=== WHAT TO DO ===
Begin at the line containing "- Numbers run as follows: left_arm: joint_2" in the entries below and end at the line containing "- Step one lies"; transcribe that range exactly and nothing outside it.
━━━━━ SUPPLIED DATA
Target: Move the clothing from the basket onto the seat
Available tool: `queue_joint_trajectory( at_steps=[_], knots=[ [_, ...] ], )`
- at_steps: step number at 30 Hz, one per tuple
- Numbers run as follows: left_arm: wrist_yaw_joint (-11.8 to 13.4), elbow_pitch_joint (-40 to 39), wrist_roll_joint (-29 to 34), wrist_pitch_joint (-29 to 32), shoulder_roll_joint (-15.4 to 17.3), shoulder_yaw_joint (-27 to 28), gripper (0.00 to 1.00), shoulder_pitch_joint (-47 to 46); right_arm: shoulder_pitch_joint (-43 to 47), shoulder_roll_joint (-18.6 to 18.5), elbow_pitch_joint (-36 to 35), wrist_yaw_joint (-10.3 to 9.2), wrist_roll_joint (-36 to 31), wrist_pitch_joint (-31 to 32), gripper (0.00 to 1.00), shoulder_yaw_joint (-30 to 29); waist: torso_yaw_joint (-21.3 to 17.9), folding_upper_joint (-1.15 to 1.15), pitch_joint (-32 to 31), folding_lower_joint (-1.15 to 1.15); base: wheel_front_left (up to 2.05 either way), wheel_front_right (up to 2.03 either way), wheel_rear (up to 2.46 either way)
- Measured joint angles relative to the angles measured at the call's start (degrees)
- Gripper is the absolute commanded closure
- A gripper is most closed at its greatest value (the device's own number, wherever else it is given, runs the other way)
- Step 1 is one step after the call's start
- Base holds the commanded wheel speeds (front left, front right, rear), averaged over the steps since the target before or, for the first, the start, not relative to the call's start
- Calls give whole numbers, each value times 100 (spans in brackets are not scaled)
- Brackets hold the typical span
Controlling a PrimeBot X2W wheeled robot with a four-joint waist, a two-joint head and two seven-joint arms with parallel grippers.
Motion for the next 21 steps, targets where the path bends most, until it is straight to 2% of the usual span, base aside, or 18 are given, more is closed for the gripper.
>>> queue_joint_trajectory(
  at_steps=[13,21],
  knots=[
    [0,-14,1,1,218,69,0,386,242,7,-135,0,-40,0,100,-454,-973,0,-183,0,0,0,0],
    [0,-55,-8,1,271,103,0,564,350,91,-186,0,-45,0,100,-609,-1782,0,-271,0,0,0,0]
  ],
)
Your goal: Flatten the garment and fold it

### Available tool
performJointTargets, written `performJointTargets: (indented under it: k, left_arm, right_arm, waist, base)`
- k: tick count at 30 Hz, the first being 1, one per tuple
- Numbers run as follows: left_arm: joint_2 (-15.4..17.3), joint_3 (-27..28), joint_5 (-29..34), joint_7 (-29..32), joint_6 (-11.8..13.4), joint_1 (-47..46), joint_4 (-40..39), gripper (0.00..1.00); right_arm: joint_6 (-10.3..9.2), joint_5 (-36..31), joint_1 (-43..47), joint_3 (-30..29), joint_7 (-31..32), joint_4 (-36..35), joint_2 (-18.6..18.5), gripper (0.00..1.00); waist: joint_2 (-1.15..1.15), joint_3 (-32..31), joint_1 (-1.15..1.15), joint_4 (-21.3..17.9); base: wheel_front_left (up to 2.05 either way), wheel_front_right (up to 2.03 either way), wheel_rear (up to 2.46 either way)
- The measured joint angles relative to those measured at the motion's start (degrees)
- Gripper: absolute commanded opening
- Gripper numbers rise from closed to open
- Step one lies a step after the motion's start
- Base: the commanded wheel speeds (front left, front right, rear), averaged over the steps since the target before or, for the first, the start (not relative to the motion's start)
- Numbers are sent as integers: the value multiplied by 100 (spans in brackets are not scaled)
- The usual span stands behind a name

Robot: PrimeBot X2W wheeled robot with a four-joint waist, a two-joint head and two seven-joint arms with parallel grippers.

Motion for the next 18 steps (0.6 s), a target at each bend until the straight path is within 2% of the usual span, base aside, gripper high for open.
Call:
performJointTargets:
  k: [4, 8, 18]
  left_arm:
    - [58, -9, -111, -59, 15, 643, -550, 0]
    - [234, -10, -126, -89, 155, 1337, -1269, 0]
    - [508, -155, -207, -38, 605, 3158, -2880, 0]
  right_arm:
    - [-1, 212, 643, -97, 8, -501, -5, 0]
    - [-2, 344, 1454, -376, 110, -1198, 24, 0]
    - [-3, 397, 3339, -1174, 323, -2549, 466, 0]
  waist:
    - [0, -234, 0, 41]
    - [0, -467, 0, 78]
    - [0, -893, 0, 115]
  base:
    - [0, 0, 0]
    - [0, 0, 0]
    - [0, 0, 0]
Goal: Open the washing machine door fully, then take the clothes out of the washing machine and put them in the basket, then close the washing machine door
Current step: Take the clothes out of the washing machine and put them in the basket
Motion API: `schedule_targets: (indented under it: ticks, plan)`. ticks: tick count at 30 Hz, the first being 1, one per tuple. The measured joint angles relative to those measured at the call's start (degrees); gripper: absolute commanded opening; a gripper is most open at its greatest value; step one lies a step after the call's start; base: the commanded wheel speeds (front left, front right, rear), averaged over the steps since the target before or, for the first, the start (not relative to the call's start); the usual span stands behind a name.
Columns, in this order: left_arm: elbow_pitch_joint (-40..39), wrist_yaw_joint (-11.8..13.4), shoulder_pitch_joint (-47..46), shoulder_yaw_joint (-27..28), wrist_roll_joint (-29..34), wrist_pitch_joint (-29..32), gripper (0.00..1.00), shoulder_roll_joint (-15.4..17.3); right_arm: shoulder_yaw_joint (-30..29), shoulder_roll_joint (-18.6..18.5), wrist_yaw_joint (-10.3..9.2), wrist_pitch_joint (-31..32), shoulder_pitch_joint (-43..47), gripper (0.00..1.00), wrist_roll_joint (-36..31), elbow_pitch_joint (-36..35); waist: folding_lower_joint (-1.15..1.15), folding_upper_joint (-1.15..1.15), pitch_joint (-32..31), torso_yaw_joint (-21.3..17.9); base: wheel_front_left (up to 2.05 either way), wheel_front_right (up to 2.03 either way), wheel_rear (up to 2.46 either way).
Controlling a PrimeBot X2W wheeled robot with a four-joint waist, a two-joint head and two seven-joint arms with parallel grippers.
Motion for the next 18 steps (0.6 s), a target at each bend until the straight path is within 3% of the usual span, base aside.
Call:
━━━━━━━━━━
=== YOUR SOLUTION ===
- Numbers run as follows: left_arm: joint_2 (-15.4..17.3), joint_3 (-27..28), joint_5 (-29..34), joint_7 (-29..32), joint_6 (-11.8..13.4), joint_1 (-47..46), joint_4 (-40..39), gripper (0.00..1.00); right_arm: joint_6 (-10.3..9.2), joint_5 (-36..31), joint_1 (-43..47), joint_3 (-30..29), joint_7 (-31..32), joint_4 (-36..35), joint_2 (-18.6..18.5), gripper (0.00..1.00); waist: joint_2 (-1.15..1.15), joint_3 (-32..31), joint_1 (-1.15..1.15), joint_4 (-21.3..17.9); base: wheel_front_left (up to 2.05 either way), wheel_front_right (up to 2.03 either way), wheel_rear (up to 2.46 either way)
- The measured joint angles relative to those measured at the motion's start (degrees)
- Gripper: absolute commanded opening
- Gripper numbers rise from closed to open
- Step one lies a step after the motion's start

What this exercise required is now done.